Entre les immeubles agglutinés et l'occupation des places par la foule, c'est une incroyable entreprise que de savoir à qui appartiennent les rues aujourd'hui. Beaucoup moins surprenant par contre quand on en découvre l'instigateur, Georges Perec, ce savant fou des mots, auteur d'Espèces d'Espaces. C'est effectivement de cet ouvrage et de nombreux entretiens glanés dans plusieurs villes de France qu'est née Les rues n'appartiennent en  principe à personne, une création de la compagnie L'Hôtel du Nord et de sa metteure en scène, Lola Naymark. Le texte est habité sur scène par deux comédiens, un peu de vidéo et surtout par une multitude de témoignages enregistrés par Mélanie Péclat, la créatrice sonore du spectacle.  

    “Vous pourriez nous décrire le chemin que vous avez pris pour arriver jusqu'ici ? Instinctivement, vous empruntez le trottoir de gauche ou de droite ? Qu'est-ce qui vous manque le plus dans la rue ?". Ces questions très simples, posées par Luci la comédienne, organisent et rythment la pièce tandis qu'Olivier, témoin attentif, détaille son trajet dans les rues. Des descriptions banales s'enchaînent : l'échafaudage, la bouche d'égout peinte, le parking à trottinettes et pourtant on ne s'ennuie pas. A l'inverse, on ressent la ville à travers le regard de toutes ces personnes interrogées. On voit leur quotidien marqué par leurs trajets dans les rues. L'espace devient, par leur voix, un organisme sensible, témoin de leur vie.     

    Plus qu'une réponse à “A qui appartient la rue ?", la pièce devient alors un appel à aimer cet espace. Un des protocoles mis en place durant la collecte de témoignages puis, sur scène à travers l'expérience d'Olivier est d'ailleurs l'identification et la description de son mètre carré préféré. Dispositif inventé par Perec, il s'agit de délimiter dans la ville un mètre carré désigné comme le préféré.

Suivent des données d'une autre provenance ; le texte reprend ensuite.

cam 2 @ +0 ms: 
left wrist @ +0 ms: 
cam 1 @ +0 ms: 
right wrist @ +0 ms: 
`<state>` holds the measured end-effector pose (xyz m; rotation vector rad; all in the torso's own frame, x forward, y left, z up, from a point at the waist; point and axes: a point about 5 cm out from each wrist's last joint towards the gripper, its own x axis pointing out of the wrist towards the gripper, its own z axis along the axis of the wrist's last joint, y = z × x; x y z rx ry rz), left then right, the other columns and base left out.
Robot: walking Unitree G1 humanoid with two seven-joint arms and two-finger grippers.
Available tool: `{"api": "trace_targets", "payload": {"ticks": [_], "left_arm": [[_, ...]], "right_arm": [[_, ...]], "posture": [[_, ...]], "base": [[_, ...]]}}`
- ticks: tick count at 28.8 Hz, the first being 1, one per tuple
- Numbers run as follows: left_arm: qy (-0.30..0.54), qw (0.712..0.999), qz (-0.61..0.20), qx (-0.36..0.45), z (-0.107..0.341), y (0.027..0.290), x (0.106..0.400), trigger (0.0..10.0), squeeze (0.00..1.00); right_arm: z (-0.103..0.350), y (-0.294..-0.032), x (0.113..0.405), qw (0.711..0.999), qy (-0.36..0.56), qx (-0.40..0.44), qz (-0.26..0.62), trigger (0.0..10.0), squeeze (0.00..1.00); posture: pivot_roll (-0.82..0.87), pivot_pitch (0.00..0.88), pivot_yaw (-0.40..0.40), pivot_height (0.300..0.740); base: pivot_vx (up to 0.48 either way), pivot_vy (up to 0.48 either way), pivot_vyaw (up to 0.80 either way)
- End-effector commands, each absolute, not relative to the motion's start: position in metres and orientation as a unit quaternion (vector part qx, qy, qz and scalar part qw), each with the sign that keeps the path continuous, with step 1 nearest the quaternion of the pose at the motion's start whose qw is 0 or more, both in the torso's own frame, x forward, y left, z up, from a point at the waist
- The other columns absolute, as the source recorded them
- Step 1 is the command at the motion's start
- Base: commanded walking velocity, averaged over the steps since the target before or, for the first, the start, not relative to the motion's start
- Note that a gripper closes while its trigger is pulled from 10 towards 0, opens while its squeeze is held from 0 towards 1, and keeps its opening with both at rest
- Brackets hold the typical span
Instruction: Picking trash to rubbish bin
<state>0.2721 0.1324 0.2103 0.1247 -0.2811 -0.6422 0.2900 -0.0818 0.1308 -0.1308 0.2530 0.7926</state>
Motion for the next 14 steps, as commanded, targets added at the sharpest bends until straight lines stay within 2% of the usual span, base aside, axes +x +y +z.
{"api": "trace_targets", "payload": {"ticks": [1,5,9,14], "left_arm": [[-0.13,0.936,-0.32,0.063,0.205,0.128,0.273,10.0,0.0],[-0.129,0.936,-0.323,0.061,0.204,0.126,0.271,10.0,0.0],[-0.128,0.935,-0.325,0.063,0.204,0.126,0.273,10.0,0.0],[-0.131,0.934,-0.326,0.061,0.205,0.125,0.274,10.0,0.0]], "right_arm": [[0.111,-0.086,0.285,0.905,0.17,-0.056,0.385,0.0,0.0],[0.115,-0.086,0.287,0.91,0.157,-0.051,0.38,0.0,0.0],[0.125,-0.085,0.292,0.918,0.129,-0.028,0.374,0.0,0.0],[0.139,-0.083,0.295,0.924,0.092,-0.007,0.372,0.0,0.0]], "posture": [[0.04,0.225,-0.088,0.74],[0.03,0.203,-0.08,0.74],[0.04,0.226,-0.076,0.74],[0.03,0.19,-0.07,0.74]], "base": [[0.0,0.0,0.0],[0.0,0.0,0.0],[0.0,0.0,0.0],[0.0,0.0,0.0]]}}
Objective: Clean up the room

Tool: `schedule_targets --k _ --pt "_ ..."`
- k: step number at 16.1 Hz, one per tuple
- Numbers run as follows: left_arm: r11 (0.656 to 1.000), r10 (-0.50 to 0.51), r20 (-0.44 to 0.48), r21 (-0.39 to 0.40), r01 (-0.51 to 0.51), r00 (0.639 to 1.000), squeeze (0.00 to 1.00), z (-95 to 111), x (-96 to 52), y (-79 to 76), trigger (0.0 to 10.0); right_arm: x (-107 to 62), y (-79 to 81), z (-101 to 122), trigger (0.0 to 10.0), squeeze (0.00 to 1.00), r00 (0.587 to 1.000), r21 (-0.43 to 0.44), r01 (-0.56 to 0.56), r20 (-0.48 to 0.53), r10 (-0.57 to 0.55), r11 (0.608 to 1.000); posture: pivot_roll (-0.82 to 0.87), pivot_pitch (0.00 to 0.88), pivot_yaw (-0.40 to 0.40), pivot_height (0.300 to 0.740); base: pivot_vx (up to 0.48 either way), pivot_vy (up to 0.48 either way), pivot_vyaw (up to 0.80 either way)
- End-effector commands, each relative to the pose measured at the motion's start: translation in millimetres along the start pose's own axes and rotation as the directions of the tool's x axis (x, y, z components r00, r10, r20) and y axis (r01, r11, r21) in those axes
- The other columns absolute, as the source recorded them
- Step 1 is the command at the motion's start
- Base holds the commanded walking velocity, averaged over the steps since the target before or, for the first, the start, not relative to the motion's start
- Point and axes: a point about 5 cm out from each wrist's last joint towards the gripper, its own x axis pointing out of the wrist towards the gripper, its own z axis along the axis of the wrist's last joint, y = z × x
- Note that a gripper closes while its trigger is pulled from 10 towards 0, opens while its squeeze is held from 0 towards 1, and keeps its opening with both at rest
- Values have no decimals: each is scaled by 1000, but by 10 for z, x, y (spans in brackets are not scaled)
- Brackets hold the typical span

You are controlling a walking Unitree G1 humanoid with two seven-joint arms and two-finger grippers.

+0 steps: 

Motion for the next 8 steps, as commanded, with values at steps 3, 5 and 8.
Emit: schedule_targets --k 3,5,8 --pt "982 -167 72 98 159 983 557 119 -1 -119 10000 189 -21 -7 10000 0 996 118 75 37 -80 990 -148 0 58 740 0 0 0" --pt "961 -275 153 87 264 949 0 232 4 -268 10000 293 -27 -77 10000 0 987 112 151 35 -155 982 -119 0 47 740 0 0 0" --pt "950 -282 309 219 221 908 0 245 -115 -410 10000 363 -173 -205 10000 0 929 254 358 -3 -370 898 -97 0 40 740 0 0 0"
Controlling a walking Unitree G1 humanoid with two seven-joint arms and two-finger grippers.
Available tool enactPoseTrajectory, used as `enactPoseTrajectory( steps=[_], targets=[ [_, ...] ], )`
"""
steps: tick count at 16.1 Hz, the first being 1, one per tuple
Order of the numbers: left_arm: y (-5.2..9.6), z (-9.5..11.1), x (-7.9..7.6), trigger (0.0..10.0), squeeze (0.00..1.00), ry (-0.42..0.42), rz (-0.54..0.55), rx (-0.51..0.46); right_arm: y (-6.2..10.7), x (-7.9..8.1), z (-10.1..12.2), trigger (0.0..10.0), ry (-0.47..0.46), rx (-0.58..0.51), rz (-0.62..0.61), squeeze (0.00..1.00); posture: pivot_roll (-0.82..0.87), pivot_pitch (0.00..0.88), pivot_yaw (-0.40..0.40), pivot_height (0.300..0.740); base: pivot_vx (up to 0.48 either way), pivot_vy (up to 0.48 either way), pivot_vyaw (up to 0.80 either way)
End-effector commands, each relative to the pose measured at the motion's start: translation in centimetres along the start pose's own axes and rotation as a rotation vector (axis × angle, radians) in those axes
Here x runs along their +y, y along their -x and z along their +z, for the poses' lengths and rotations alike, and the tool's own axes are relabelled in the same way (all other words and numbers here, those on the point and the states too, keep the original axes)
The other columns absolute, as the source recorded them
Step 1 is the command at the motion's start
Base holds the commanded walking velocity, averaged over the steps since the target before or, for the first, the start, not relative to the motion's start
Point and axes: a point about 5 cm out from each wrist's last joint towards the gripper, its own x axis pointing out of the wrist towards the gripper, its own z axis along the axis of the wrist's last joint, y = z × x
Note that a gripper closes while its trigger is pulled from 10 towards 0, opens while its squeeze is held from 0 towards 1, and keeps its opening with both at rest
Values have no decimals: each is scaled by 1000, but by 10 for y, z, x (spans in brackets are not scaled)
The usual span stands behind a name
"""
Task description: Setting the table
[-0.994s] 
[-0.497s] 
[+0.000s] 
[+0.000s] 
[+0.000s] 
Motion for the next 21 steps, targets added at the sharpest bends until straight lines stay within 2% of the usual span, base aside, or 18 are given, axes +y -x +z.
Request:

Cette manière de recréer un lien tendre entre la rue et son occupant apparaît comme une réponse donnée à Perec : “Le problème n'est pas d'inventer l'espace, encore moins de le réinventer (...), mais de l'interroger, ou, plus simplement encore, de le lire car ce que nous appelons quotidienneté n'est pas évidence, mais opacité : une forme de cécité, une manière d'anesthésie" et, plus largement, comme une réponse au désamour ambiant de la ville.  

De Perec à Crimp

   Se présentant presque comme l'antagoniste de Les Rues n'appartiennent en principe à personne, (la pièce se déroule exclusivement dans le huis clos d'une petite maison loin des bruits de la rue), la pièce La Ville s'est quant à elle jouée du 7 au 8 décembre au CENTQUATRE. Ce texte écrit par Martin Crimp et mis en scène par Yordan Goldwaser, de la compagnie La nuit Américaine, raconte l'Odyssée d'un couple sur le déclin. La pièce se déroule en plusieurs parties chacune annoncée par l'extinction des lumières dans la salle et par la diffusion d'une bande sonore. Plus le récit avance et moins le couple ne semble se comprendre. L'absence de sens dans les dialogues, accentuée par l'intonation des comédiens, ne correspond ni au contexte, ni à la substance de la phrase. Cette impression d'étrangeté rejoint celle que l'on ressent quand le son d'une vidéo est en léger décalage avec l'image. C'est une sensation qui nous confronte à l'artificialité de ce qui est regardé. Dans le cas de la pièce, il s'agit de la contrefaçon d'une histoire d'amour qui a échoué. A mi parcours du festival, nous sommes embarqués dans un théâtre qui puise dans toutes les ressources que son époque peut lui offrir, un théâtre puissant et libre. De quoi être impatient de voir la suite.